2. Die Anfänge der Industrialisierung

Im Spanien des 19. Jahrhunderts waren die Veränderungen im Sekundärsektor bedeutend, wenngleich sie weit hinter denen der führenden Industrieländer zurückblieben. Zu Beginn des 20. Jahrhunderts war die spanische Wirtschaft noch immer weitgehend agrarisch geprägt und auf dem internationalen Markt kaum wettbewerbsfähig; der Anteil der Industrie am Nationaleinkommen betrug weniger als ein Fünftel.
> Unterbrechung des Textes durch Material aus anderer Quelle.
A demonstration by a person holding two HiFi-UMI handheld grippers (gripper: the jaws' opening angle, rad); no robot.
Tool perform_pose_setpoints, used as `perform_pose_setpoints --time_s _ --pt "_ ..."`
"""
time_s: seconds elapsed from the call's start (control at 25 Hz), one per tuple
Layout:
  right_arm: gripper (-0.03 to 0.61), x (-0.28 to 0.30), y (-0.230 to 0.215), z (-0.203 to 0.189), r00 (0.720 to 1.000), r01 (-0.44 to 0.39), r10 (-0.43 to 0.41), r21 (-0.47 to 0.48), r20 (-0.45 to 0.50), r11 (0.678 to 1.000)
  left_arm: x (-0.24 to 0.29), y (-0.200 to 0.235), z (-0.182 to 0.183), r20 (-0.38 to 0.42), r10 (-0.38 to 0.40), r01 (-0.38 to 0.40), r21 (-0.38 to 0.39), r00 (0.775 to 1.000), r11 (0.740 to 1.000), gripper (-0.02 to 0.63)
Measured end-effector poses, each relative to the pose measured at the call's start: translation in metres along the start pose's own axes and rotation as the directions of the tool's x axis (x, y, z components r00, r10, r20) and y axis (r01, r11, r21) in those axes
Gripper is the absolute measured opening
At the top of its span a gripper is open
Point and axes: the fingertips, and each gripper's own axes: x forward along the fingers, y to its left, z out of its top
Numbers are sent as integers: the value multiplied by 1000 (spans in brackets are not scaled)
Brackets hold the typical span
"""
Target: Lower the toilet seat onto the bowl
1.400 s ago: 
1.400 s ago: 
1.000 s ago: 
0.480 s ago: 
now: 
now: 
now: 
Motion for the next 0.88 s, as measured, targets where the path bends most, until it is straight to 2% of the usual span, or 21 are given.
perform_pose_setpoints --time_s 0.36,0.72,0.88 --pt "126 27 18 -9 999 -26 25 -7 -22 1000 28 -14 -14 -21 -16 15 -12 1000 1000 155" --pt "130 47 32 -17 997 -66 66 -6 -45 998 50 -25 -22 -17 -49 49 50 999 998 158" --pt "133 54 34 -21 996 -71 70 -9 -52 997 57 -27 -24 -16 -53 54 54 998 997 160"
Die katalanische Baumwollindustrie

Der Ausbau der modernen Industrie begann in Spanien im 19. Jahrhundert im katalanischen Baumwollsektor. Die Bedeutung dieser Textilindustrie lag darin, dass sie von Beginn an für den Markt und nicht für den Eigenverbrauch produzierte. Im restlichen Spanien erlebte die industrielle Tätigkeit keinen vergleichbaren Modernisierungsprozess.

Mitte des 18. Jahrhunderts gab es in Katalonien bereits eine bedeutende Produktion von Indianas (bunt bedruckte Baumwollgewebe). Um 1780 wurden die ersten neuen englischen Spinnmaschinen eingeführt. Den entscheidenden Impuls erhielt die Branche nach 1802, als der Import von Baumwollgarnen nach Spanien untersagt wurde. Ein erster Rückschlag war jedoch der Zusammenbruch der Märkte während des Unabhängigkeitskrieges (1808–1814).

Nach dem Krieg erholte sich die Produktion schnell. Ab 1830 stieg das Tempo der Textilindustrie stark an, was sich im Wachstum der Rohstoffimporte widerspiegelte. 1833 wurde die erste Dampfmaschine installiert. Während die Spinnerei schnell mechanisiert wurde und Handspindeln vollständig ersetzte, blieb die Mechanisierung der Webstühle zunächst auf etwa 50 % begrenzt. Ein Grund für die rasche Mechanisierung der Spinnerei war der relative Arbeitskräftemangel und die damit verbundenen hohen Lohnkosten. Die Mechanisierung führte zu einer deutlichen Reduzierung der Kosten und Verkaufspreise, was die Nachfrage stimulierte. Diese Wachstumsphase wurde nur durch den US-Bürgerkrieg (1861–1865) aufgrund von Rohstoffmangel unterbrochen, bevor ab 1874 eine neue Expansionsphase durch die Mechanisierung der Weberei begann.